- [Try it]
Would you go through the records below and copy each line with the string "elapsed"?

Excerpted data Start Marker

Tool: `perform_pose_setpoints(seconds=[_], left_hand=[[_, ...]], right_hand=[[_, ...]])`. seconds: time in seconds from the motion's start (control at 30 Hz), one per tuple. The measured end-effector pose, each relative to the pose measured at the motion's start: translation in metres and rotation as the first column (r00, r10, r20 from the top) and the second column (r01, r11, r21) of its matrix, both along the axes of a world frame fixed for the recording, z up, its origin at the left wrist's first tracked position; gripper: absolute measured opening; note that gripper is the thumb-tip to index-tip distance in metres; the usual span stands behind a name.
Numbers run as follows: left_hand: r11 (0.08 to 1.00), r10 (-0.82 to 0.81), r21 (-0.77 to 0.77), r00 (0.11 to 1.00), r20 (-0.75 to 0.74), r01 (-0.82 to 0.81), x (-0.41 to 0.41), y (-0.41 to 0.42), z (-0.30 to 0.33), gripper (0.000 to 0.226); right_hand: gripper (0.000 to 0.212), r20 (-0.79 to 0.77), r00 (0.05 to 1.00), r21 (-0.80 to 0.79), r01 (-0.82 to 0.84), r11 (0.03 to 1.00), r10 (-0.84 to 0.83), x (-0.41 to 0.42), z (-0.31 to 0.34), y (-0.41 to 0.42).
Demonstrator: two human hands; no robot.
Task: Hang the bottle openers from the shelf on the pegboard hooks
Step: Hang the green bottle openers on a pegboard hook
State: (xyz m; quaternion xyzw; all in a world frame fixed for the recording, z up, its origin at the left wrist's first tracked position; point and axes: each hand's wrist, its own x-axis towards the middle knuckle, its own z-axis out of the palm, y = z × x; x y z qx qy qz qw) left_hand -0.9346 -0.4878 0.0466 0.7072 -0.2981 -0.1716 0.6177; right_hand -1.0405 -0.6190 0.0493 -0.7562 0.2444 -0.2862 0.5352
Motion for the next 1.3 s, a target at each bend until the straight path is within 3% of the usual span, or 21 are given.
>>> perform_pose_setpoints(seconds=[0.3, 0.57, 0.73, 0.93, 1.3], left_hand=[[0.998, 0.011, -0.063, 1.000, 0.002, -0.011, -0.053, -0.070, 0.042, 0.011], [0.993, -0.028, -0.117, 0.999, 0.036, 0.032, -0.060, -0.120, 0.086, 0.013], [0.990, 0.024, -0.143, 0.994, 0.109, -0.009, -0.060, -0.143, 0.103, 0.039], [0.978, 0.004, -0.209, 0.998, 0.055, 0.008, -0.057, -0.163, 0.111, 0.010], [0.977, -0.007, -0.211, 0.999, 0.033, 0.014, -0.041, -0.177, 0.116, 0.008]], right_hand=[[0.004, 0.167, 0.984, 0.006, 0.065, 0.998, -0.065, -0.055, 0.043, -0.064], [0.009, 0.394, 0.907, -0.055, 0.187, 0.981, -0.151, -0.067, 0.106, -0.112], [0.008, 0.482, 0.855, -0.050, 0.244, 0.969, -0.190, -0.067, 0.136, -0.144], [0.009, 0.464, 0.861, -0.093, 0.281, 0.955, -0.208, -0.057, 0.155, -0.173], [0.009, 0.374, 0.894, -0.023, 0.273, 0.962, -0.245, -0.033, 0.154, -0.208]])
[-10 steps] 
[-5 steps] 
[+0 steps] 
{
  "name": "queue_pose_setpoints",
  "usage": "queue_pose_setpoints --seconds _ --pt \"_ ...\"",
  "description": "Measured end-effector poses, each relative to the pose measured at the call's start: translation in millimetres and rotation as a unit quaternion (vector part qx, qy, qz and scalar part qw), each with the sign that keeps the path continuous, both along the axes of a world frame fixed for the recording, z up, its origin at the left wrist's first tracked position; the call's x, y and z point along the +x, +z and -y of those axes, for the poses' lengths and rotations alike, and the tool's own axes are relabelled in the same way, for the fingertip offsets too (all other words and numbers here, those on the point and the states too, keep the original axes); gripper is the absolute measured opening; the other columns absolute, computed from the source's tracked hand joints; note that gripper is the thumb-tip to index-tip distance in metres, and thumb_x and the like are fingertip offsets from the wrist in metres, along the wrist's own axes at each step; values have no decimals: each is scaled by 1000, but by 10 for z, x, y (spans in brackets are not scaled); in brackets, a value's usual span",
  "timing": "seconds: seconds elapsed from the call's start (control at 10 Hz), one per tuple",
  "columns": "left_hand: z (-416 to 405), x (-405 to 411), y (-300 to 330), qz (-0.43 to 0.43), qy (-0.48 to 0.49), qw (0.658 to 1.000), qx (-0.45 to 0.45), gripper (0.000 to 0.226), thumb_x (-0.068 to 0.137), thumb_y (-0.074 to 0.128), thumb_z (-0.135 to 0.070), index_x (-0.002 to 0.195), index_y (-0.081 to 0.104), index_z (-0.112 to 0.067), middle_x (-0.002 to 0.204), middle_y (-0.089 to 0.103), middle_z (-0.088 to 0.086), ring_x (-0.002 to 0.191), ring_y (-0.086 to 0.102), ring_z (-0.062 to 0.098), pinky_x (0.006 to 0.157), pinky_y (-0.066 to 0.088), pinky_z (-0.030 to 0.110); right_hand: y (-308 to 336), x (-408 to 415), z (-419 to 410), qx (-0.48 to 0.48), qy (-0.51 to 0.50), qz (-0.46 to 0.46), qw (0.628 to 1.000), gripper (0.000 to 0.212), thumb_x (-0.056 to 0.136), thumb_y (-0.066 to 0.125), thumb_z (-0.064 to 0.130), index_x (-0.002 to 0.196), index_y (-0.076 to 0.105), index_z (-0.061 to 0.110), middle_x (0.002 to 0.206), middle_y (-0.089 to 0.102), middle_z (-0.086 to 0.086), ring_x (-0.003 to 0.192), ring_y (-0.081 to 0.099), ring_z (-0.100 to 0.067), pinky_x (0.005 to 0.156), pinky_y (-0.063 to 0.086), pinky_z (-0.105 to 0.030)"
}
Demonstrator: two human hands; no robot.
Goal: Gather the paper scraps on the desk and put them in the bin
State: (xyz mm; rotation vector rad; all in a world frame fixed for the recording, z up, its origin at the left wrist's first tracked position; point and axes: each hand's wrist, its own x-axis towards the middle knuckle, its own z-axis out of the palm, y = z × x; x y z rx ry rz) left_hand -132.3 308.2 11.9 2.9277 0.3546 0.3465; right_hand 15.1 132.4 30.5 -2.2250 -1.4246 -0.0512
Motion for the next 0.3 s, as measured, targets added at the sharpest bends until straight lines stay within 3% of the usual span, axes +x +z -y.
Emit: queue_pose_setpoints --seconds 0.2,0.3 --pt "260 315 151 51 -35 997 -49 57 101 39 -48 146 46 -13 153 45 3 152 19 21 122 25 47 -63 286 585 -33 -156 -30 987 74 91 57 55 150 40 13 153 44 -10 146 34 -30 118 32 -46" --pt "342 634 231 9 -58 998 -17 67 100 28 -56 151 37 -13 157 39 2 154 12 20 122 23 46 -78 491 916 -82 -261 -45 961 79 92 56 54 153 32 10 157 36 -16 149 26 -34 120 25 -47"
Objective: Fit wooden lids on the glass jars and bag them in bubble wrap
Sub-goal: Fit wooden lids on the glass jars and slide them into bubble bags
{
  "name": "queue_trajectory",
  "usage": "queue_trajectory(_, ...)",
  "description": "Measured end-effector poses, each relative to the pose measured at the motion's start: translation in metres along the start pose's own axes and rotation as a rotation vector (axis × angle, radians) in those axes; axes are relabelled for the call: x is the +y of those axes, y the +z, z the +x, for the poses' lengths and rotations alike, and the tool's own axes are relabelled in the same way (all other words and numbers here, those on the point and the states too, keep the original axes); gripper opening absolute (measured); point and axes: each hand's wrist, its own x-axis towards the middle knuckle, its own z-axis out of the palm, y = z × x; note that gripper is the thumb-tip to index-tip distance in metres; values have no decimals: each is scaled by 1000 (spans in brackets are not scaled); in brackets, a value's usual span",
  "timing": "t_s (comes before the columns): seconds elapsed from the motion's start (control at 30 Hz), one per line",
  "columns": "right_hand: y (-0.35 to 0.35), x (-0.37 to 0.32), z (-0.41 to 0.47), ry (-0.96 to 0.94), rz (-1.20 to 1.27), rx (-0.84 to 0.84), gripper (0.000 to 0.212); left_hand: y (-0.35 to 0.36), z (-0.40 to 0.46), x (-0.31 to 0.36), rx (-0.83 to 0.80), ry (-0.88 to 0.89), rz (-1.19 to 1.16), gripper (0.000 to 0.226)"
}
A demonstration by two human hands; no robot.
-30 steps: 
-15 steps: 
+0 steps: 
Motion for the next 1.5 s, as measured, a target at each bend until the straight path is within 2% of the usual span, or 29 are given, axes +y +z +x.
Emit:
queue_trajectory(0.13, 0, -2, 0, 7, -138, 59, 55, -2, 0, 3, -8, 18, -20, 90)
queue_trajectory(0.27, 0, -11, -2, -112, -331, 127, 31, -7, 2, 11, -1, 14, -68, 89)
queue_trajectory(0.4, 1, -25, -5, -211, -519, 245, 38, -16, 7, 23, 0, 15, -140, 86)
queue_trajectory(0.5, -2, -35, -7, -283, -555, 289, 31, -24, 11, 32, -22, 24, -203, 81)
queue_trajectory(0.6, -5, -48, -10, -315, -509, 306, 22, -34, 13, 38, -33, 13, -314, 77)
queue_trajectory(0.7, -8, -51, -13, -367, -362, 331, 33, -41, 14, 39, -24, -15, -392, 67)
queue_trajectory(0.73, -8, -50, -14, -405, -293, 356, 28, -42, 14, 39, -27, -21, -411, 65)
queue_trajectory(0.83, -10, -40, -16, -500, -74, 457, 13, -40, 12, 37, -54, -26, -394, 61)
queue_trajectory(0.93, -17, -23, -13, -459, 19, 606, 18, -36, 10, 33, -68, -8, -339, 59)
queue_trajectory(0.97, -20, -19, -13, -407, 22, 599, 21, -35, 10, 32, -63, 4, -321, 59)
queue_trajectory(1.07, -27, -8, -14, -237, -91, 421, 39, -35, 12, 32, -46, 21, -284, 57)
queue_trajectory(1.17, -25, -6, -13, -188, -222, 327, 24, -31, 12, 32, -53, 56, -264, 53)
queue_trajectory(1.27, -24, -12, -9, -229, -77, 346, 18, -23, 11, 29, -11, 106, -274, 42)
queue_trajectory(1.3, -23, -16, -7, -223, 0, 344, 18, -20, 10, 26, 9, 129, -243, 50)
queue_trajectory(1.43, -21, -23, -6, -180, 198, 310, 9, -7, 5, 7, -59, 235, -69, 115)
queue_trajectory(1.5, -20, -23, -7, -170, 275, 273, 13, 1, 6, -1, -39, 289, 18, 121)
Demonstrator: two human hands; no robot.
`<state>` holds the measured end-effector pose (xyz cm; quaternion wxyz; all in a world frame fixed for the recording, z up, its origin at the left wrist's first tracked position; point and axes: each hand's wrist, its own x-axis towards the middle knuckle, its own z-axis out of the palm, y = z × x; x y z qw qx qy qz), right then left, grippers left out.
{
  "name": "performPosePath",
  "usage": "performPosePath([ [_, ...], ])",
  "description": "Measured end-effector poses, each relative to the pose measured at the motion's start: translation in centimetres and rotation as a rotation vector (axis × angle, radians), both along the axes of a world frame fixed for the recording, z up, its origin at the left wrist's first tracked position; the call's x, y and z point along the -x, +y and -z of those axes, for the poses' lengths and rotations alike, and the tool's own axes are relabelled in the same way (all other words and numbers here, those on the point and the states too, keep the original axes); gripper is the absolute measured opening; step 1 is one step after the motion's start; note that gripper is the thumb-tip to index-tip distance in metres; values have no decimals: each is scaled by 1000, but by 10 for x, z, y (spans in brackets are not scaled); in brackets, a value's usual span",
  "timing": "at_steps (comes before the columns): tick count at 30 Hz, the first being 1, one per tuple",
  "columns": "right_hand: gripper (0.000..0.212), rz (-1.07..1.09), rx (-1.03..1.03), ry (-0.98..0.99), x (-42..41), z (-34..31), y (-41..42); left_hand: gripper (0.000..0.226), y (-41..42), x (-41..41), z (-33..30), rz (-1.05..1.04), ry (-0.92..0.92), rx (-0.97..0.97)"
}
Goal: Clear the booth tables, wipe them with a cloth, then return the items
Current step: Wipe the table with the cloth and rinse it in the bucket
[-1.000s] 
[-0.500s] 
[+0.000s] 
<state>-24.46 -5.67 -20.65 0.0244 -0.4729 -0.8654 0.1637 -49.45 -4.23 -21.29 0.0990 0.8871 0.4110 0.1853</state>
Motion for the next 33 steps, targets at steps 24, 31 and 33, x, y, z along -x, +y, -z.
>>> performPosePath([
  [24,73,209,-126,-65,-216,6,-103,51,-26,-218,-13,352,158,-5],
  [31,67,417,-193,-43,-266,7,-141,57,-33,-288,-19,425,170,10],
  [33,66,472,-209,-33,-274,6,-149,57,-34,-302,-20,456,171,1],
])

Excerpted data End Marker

- [Worked solution]
  "timing": "seconds: seconds elapsed from the call's start (control at 10 Hz), one per tuple",
  "timing": "t_s (comes before the columns): seconds elapsed from the motion's start (control at 30 Hz), one per line",

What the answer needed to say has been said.